Red Gallery: the music room
Red is the color that today dominates this wide, 20-meter-long gallery, which was once the stable. The crimson upholstery, the brass wall sconces and chandeliers, the antique tapestries and the oak woodwork of the imposing chimney breast all contribute to its atmosphere of warmth and cheer.

Set off against the oak, on shelves above the fireplace, a collection of blue and white Delftware and Chinese porcelain recalls the seventeenth-century vogue for “chinoiseries,” as they were then called. No doubt equally exotic to French eyes of the time would have been some of the furniture that Christie has brought here from his parents’ house in Buffalo, such as the large American clock above the main window – pieces that both recall his origins and incorporate the New World into the Bâtiment’s eclectic mythological mix. In a similar vein, a series of trompe-l’oeil cartouches bearing Latin inscriptions has been painted onto the walls, each one a favorite maxim chosen by Christie from authors such as Virgil, Sallust and La Rochefoucault, whose seventeenth-century French has been translated into the language of the Romans for consistency’s sake.
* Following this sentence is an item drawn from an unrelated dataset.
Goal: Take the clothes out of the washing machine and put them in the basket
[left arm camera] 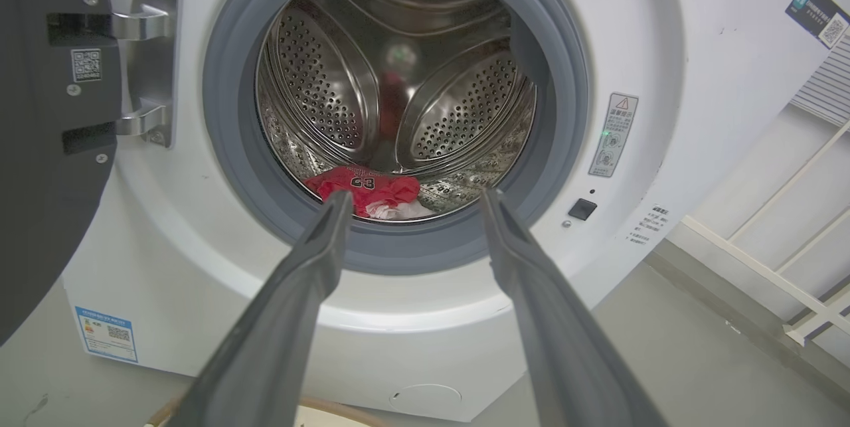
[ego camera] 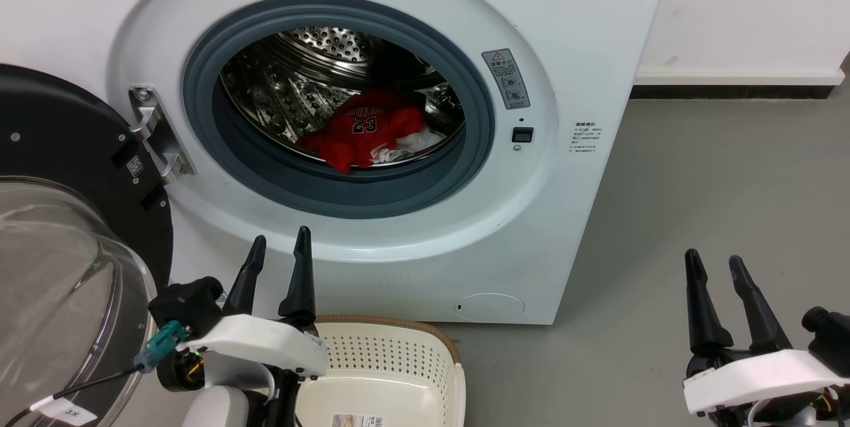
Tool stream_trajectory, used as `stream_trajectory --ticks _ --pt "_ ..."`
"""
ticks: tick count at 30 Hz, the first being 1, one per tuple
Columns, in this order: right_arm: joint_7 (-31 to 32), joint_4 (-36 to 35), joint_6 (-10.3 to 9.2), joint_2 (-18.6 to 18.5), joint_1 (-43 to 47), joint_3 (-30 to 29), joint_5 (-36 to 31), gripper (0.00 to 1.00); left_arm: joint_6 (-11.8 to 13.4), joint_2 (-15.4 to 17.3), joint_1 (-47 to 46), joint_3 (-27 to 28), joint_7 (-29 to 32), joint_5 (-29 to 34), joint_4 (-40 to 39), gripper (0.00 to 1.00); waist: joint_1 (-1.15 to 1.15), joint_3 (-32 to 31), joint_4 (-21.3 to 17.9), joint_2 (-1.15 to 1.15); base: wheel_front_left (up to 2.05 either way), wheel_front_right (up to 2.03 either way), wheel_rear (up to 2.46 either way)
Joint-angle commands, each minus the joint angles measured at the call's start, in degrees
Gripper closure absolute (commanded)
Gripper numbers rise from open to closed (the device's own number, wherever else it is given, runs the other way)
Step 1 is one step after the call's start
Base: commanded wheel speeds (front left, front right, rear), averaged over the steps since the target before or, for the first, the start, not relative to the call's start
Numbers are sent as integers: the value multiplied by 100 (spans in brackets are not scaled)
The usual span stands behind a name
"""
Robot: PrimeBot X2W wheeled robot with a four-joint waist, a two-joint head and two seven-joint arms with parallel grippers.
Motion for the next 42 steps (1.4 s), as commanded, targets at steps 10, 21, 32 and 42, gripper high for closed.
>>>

Pictures also play an important role in a room that is sometimes nicknamed the “portrait gallery,” with musical themes predominating in the canvasses acquired by Christie, such as portraits of the composer Etienne de Moulinié (1599–1669) and the high tenor Pierre de Jélyotte (1713–97). Indeed, of all the rooms in the house, the red gallery, thanks to both its size and its excellent acoustics, is the best suited to making music for an assembly of guests. Moreover, in summer, the large French windows at the far end open up, prolonging the gallery outdoors into a charming exedra that is filled with countless pots containing red flowering or foliaged plants.